From: Elijah Newren <newren@gmail.com>
To: Taylor Blau <me@ttaylorr.com>
Cc: git@vger.kernel.org, "Eric W. Biederman" <ebiederm@gmail.com>,
Jeff King <peff@peff.net>, Junio C Hamano <gitster@pobox.com>,
Patrick Steinhardt <ps@pks.im>
Subject: Re: [PATCH v5 5/5] builtin/merge-tree.c: implement support for `--write-pack`
Date: Fri, 10 Nov 2023 15:51:18 -0800 [thread overview]
Message-ID: <CABPp-BEfy9VOvimP9==ry_rZXu=metOQ8s=_-XiG_Pdx9c06Ww@mail.gmail.com> (raw)
In-Reply-To: <3595db76a525fcebc3c896e231246704b044310c.1698101088.git.me@ttaylorr.com>
Hi,
Sorry for taking so long to find some time to review. And sorry for
the bad news, but...
On Mon, Oct 23, 2023 at 3:45 PM Taylor Blau <me@ttaylorr.com> wrote:
>
> When using merge-tree often within a repository[^1], it is possible to
> generate a relatively large number of loose objects, which can result in
> degraded performance, and inode exhaustion in extreme cases.
>
> Building on the functionality introduced in previous commits, the
> bulk-checkin machinery now has support to write arbitrary blob and tree
> objects which are small enough to be held in-core. We can use this to
> write any blob/tree objects generated by ORT into a separate pack
> instead of writing them out individually as loose.
>
> This functionality is gated behind a new `--write-pack` option to
> `merge-tree` that works with the (non-deprecated) `--write-tree` mode.
>
> The implementation is relatively straightforward.

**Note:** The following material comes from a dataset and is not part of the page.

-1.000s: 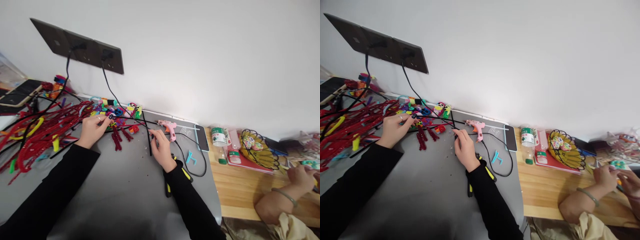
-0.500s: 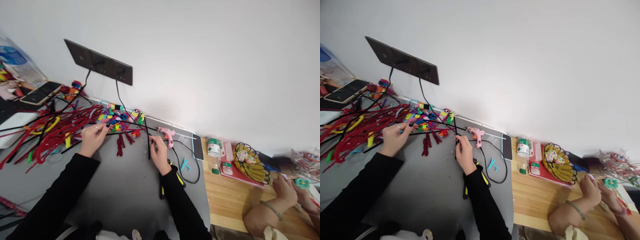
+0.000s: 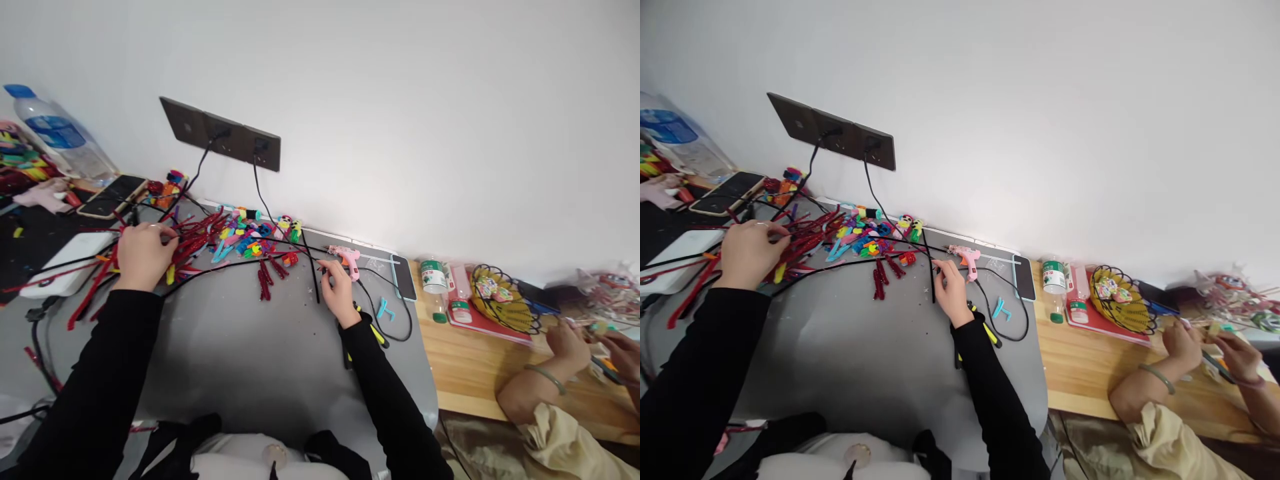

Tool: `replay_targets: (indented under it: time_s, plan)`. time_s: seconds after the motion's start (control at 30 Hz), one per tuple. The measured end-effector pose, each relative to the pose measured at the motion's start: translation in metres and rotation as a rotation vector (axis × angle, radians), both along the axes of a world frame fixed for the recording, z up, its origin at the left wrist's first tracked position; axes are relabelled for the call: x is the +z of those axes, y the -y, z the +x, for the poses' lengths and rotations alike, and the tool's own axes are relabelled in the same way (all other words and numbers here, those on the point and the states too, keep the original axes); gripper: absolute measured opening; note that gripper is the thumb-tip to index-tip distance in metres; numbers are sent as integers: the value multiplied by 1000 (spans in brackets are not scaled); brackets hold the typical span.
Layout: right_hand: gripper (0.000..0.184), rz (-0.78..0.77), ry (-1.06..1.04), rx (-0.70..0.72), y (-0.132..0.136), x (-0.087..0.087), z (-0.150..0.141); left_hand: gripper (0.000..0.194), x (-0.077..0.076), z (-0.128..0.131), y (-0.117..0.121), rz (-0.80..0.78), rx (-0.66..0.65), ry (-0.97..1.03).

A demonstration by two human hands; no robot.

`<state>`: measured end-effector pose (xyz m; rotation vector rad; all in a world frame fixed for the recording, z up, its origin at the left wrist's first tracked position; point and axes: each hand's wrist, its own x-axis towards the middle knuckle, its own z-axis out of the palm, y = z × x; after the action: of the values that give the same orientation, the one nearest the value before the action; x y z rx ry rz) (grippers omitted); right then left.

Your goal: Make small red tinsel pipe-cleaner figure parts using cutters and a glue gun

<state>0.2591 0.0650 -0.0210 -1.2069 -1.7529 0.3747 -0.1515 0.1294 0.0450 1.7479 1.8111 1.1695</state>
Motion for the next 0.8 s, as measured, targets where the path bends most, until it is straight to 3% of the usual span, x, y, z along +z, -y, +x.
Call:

There are two spots
> within the ORT mechanism where we call `write_object_file()`, one for
> content differences within blobs, and another to assemble any new trees
> necessary to construct the merge. In each of those locations,
> conditionally replace calls to `write_object_file()` with
> `index_blob_bulk_checkin_incore()` or `index_tree_bulk_checkin_incore()`
> depending on which kind of object we are writing.
>
> The only remaining task is to begin and end the transaction necessary to
> initialize the bulk-checkin machinery, and move any new pack(s) it
> created into the main object store.
I believe the above is built on an assumption that any objects written
will not need to be read until after the merge is completed. And we
might have a nesting issue too...
> @@ -2108,10 +2109,19 @@ static int handle_content_merge(struct merge_options *opt,
> if ((merge_status < 0) || !result_buf.ptr)

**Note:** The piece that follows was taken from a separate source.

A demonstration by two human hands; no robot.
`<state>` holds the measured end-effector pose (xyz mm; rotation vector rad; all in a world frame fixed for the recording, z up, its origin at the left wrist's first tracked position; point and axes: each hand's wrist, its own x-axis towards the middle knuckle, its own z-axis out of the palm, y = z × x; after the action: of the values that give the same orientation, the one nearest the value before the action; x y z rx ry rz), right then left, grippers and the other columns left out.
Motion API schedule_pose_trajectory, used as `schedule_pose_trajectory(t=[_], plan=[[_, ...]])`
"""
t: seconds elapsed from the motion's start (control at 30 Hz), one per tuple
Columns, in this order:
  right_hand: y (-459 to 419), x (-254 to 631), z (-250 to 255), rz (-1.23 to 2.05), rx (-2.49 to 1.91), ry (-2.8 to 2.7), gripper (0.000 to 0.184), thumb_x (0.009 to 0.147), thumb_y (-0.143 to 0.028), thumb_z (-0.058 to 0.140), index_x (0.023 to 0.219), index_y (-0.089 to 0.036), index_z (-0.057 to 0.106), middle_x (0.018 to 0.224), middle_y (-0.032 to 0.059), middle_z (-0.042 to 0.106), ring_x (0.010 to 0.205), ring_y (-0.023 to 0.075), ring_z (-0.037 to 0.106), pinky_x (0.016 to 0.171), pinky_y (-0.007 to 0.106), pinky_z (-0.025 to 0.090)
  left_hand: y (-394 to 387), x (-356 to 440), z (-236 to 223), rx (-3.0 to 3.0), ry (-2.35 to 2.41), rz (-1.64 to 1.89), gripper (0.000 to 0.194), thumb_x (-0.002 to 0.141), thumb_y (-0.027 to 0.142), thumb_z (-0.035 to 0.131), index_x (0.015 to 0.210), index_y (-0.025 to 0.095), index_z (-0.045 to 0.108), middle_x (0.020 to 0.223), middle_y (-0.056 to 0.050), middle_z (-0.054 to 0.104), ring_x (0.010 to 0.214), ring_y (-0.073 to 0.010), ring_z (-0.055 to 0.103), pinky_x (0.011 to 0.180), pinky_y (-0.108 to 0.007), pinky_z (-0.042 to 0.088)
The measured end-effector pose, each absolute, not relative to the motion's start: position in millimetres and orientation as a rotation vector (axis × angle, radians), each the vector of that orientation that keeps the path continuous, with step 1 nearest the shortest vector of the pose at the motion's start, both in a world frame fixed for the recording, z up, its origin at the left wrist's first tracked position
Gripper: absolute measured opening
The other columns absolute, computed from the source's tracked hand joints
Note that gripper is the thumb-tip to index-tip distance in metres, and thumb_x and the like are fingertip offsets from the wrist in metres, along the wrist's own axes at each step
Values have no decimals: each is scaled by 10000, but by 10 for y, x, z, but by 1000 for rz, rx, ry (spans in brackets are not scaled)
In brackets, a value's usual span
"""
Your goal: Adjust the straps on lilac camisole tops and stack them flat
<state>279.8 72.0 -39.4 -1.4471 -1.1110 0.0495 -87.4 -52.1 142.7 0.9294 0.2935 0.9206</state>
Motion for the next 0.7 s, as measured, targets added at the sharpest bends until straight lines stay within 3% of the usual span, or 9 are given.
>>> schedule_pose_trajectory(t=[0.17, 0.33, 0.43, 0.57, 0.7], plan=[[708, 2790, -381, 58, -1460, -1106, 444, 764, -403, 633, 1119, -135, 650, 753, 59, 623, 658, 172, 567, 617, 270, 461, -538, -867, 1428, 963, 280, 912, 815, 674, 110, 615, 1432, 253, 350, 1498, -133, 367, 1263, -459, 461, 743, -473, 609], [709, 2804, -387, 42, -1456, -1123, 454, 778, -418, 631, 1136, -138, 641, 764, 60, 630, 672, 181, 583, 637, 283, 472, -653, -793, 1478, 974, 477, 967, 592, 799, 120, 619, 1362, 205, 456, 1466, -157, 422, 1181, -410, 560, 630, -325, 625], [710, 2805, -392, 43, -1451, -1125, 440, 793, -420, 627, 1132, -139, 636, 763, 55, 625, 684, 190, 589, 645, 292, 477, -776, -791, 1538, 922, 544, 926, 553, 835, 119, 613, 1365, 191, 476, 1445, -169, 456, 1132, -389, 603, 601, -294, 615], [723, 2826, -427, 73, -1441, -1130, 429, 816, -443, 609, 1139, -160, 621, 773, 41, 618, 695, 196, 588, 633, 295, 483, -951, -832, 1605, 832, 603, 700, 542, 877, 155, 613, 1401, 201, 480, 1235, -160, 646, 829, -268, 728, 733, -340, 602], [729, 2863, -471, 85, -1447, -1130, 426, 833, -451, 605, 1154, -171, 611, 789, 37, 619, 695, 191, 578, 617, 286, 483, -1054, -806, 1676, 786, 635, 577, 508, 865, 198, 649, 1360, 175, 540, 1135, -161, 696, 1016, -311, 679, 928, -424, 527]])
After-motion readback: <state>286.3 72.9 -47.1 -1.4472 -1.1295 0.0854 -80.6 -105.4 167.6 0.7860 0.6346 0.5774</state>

> ret = error(_("failed to execute internal merge"));
>
> - if (!ret &&
> - write_object_file(result_buf.ptr, result_buf.size,
> - OBJ_BLOB, &result->oid))
> - ret = error(_("unable to add %s to database"), path);
> + if (!ret) {
> + ret = opt->write_pack
> + ? index_blob_bulk_checkin_incore(&result->oid,
> + result_buf.ptr,
> + result_buf.size,
> + path, 1)
> + : write_object_file(result_buf.ptr,
> + result_buf.size,
> + OBJ_BLOB, &result->oid);
> + if (ret)
> + ret = error(_("unable to add %s to database"),
> + path);
> + }
>
> free(result_buf.ptr);
> if (ret)
This is unsafe; the object may need to be read later within the same
merge. Perhaps the simplest example related to your testcase is
modifying the middle section of that testcase (I'll highlight where
when I comment on the testcase) to read:
test_commit -C repo base file "$(test_seq 3 5)" &&
git -C repo branch -M main &&
git -C repo checkout -b side main &&
test_commit -C repo side-file file "$(test_seq 1 5)" &&
test_commit -C repo side-file2 file2 "$(test_seq 1 6)" &&
git -C repo checkout -b other main &&
test_commit -C repo other-file file "$(test_seq 3 7)" &&
git -C repo mv file file2 &&
git -C repo commit -m other-file2 &&
find repo/$packdir -type f -name "pack-*.idx" >packs.before &&
git -C repo merge-tree --write-pack side other &&
In words, what I'm doing here is having both sides modify "file" (the
same as you did) but also having one side rename "file"->"file2". The
side that doesn't rename "file" also introduces a new "file2". ort
needs to merge the three versions of "file" to get a new blob object,
and then merge that with the content from the brand new "file2". More
complicated cases are possible, of course. Anyway, with the modified
testcase above, merge-tree will fail with:
fatal: unable to read blob object 06e567b11dfdafeaf7d3edcc89864149383aeab6
I think (untested) that you could fix this by creating two packs
instead of just one. In particular, add a call to
flush_odb_transcation() after the "redo_after_renames" block in
merge_ort_nonrecursive_internal(). (It's probably easier to see that
you could place the flush_odb_transaction() call inside
detect_and_process_renames() just after the process_renames() call,
but when redo_after_renames is true you'd end up with three packs
instead of just two).
What happens with the odb transaction stuff if no new objects are
written before the call to flush_odb_transaction? Will that be a
problem?
(Since any tree written will not be re-read within the same merge, the
other write_object_file() call you changed does not have the same
problem as the one here.)
>@@ -4332,9 +4349,13 @@ static int process_entries(struct merge_options *opt,
> fflush(stdout);
> BUG("dir_metadata accounting completely off; shouldn't happen");
> }
>- if (write_tree(result_oid, &dir_metadata.versions, 0,
>+ if (write_tree(opt, result_oid, &dir_metadata.versions, 0,
> opt->repo->hash_algo->rawsz) < 0)
> ret = -1;
>
> +
> + if (opt->write_pack)
> + end_odb_transaction();
> +
Is the end_odb_transaction() here going to fail with an "Unbalanced
ODB transaction nesting" when faced with a recursive merge?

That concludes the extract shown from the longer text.